News Scan for Mar 09, 2022

News brief

Continuing dexamethasone after COVID hospital release shows no benefit

Continuing the corticosteroid dexamethasone after hospital release didn't benefit COVID-19 patients who didn't complete the 10-day drug regimen during their stay, finds a study published yesterday in JAMA Network Open.

Kaiser Permanente Southern California researchers studied the continuing use of dexamethasone at a dosage of 6 milligrams (mg) per day after hospital release in 1,164 adult COVID-19 patients who were released from 1 of 15 hospitals from May 1 to Sep 30, 2020.

Among the 1,164 patients, 59.5% continued dexamethasone after hospital release. Median patient age was 55 years, 70.6% were Hispanic, 57.9% were men, and 90.0% needed supplemental oxygen during hospitalization.

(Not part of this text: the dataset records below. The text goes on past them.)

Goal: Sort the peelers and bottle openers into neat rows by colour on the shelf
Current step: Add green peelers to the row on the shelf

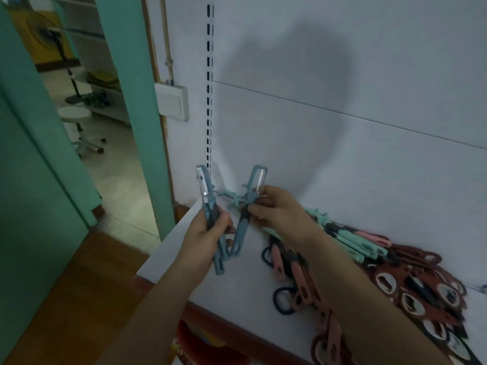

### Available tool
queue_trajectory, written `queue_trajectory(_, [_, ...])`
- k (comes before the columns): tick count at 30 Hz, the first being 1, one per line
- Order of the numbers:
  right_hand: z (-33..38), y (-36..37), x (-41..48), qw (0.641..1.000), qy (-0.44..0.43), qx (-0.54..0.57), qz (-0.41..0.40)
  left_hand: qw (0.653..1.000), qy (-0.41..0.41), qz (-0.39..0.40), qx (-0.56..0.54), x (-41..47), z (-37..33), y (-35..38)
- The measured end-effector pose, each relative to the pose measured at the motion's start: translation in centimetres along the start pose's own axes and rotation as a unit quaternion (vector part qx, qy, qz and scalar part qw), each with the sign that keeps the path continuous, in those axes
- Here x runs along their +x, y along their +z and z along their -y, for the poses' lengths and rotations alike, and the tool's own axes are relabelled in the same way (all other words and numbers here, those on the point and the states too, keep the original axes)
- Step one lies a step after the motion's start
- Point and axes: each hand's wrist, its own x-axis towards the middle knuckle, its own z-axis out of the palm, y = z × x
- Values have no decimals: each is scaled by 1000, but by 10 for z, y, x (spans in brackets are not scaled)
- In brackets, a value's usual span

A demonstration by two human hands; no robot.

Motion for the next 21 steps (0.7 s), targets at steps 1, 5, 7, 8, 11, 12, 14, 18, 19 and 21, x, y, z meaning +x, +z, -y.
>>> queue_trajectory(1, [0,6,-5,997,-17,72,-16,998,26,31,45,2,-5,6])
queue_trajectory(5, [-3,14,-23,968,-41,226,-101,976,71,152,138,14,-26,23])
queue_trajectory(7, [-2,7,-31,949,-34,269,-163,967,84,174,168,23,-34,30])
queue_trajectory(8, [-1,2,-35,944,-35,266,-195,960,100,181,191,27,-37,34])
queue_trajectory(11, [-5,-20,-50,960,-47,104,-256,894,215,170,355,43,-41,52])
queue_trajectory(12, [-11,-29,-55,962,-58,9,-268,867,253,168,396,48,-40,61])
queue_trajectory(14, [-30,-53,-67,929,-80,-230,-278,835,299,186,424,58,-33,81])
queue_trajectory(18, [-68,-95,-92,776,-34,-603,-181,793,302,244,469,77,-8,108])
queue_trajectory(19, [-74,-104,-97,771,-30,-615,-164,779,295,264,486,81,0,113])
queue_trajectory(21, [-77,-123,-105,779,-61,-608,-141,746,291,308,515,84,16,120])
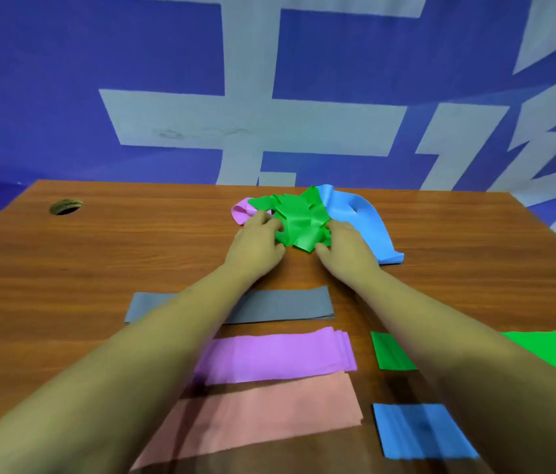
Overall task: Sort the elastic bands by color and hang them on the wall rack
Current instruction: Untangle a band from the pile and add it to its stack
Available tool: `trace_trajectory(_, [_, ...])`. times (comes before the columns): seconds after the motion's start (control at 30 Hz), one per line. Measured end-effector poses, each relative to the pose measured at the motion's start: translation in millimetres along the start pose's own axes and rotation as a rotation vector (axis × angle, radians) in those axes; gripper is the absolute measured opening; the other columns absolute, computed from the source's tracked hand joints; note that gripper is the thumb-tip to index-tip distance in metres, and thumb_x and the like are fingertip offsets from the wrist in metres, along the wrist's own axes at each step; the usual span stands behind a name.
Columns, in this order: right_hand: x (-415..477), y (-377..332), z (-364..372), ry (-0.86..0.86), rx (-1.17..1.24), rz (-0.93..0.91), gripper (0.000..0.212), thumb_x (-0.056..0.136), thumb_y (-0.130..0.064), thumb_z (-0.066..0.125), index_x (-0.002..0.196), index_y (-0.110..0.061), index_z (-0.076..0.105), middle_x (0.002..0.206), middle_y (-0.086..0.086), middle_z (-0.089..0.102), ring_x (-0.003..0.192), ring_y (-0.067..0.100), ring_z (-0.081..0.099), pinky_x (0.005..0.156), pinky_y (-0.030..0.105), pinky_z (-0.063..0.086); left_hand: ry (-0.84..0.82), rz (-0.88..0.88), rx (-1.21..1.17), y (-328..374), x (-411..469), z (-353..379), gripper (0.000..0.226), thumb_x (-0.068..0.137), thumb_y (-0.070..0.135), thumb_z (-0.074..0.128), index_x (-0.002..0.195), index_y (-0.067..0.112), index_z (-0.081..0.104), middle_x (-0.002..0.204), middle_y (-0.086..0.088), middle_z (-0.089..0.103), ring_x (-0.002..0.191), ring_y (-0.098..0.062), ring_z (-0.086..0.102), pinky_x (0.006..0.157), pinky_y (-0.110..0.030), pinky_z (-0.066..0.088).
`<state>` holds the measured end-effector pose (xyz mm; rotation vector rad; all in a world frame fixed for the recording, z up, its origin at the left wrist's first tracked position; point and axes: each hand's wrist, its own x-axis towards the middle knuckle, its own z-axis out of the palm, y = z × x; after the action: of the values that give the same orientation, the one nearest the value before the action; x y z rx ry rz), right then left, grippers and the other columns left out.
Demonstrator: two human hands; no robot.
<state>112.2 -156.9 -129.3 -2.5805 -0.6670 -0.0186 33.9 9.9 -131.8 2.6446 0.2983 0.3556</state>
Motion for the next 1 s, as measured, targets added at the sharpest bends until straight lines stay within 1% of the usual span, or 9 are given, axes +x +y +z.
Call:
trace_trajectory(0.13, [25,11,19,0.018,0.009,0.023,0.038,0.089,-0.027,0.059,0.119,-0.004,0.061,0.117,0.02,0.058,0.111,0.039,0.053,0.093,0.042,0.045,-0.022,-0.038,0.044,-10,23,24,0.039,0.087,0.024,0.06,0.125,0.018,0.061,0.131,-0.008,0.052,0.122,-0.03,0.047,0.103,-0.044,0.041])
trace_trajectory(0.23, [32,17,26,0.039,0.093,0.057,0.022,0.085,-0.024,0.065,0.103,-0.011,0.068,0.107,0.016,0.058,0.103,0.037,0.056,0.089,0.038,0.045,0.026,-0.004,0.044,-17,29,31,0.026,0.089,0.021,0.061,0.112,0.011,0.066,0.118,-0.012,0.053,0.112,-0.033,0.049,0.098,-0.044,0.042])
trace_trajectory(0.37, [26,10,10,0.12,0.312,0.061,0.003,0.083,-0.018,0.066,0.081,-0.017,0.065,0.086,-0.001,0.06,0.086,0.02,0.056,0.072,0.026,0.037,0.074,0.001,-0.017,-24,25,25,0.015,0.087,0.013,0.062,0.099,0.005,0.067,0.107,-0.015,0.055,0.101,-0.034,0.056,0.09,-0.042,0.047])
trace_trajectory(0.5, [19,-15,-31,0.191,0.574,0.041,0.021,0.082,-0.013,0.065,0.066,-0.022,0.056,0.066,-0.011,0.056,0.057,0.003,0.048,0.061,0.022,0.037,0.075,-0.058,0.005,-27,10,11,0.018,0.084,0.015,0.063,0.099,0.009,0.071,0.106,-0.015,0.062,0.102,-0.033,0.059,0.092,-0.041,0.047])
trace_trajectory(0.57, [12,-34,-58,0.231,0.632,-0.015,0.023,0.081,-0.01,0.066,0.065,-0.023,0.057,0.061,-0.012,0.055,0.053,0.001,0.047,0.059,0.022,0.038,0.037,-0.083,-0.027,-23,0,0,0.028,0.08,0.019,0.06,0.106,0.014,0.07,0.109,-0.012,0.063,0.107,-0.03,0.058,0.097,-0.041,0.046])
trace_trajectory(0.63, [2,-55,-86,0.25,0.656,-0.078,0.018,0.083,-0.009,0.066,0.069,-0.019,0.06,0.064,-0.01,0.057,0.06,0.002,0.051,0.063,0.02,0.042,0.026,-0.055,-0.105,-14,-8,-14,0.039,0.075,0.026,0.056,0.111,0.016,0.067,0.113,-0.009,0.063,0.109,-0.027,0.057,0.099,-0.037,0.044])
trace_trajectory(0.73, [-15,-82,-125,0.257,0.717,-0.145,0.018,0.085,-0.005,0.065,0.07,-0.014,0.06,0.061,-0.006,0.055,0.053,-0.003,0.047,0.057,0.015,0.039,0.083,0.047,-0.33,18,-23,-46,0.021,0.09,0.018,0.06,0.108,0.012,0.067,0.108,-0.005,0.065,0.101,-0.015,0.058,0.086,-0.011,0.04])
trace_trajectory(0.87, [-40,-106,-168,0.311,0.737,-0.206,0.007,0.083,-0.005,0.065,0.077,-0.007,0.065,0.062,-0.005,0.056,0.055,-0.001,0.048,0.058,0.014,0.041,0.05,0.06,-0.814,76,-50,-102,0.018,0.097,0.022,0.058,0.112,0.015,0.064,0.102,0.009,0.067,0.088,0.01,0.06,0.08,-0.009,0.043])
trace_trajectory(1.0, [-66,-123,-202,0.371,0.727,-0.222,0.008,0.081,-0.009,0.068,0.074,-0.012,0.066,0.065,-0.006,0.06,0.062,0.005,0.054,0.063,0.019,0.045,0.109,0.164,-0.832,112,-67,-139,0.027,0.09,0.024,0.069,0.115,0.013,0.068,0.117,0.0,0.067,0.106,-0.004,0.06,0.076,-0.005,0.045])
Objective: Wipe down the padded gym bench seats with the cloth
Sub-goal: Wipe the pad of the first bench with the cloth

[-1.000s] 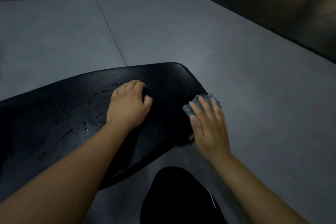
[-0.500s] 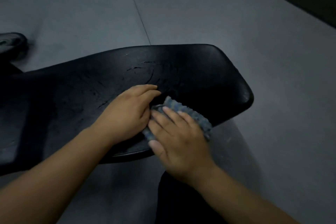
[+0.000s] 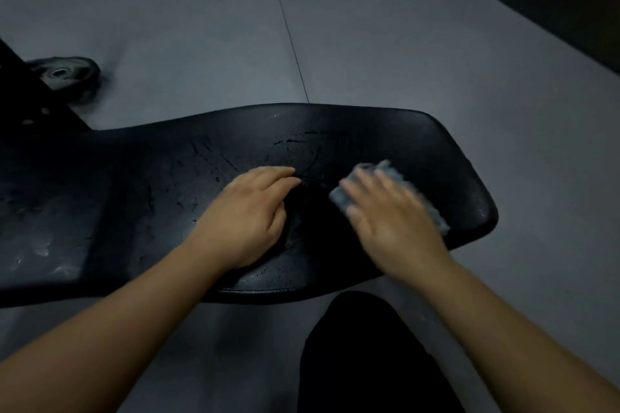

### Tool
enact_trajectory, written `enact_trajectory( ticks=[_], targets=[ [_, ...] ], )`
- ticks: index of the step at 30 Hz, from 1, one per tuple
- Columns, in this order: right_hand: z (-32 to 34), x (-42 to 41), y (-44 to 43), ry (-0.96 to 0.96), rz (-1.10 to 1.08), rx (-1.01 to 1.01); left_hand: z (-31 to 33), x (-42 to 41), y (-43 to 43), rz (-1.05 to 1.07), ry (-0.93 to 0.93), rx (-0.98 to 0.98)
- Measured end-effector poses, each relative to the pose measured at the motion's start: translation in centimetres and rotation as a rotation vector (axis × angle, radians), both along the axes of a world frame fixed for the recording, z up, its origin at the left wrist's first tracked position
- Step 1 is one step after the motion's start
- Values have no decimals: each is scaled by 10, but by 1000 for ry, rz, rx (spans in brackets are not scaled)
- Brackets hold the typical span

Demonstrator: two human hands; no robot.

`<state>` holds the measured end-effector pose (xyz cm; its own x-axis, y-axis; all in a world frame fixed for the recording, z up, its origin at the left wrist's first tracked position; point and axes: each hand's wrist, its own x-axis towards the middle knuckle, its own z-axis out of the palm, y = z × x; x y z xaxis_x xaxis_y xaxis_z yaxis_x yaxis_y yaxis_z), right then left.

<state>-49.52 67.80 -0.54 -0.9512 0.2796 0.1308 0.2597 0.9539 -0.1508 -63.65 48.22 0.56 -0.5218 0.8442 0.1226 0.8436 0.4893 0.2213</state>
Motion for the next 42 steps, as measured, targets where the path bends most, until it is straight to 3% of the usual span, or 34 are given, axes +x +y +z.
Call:
enact_trajectory(
  ticks=[2, 7, 12, 14, 16, 20, 22, 26, 28, 32, 34, 38, 40, 42],
  targets=[
    [2, -18, 3, -98, -130, -17, 2, 0, -1, 8, 4, 3],
    [12, -3, -31, -117, 234, -152, 9, 3, -15, 58, 17, 0],
    [5, -63, 28, -154, -113, -16, 6, 5, -24, 198, -2, -124],
    [6, -98, 13, -162, -133, -45, 5, 4, -23, 233, -31, -96],
    [6, -104, -21, -117, -8, -28, 5, 2, -25, 236, -36, -84],
    [11, -23, -65, -91, 421, -117, 5, -9, -35, 223, -24, -68],
    [7, -20, -29, -106, 349, -98, 3, -13, -42, 218, -28, -77],
    [7, -99, 17, -130, -121, -8, 3, -19, -40, 220, -17, -96],
    [6, -114, -17, -131, -59, 10, 4, -26, -36, 233, -18, -107],
    [11, -52, -59, -106, 370, -123, -1, -34, -37, 244, 6, -95],
    [9, -58, -24, -94, 305, -112, -4, -32, -38, 247, 18, -88],
    [9, -139, 19, -146, -105, -71, 0, -32, -35, 259, -4, -93],
    [10, -162, -7, -150, -65, -52, 3, -34, -34, 250, -15, -109],
    [10, -144, -41, -138, 150, -34, 5, -35, -35, 253, -12, -112]
  ],
)
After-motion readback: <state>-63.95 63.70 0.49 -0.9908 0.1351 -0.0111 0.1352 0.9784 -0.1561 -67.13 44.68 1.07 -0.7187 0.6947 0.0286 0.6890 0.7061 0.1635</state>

The rate of hospital readmission or death within 14 days of release was 9.1% in patients who continued dexamethasone, compared with 11.4% among patients who didn't, but the difference wasn't statistically significant.

The adjusted odds ratio (OR) for readmission or death within 14 days was 0.87 (95% confidence interval [CI], 0.58 to 1.30) for patients who continued dexamethasone, compared with those who did not. A sensitivity analysis that limited the treatment group to those given exactly 10 days of dexamethasone showed comparable results (OR, 0.89; 95% CI, 0.55 to 1.43).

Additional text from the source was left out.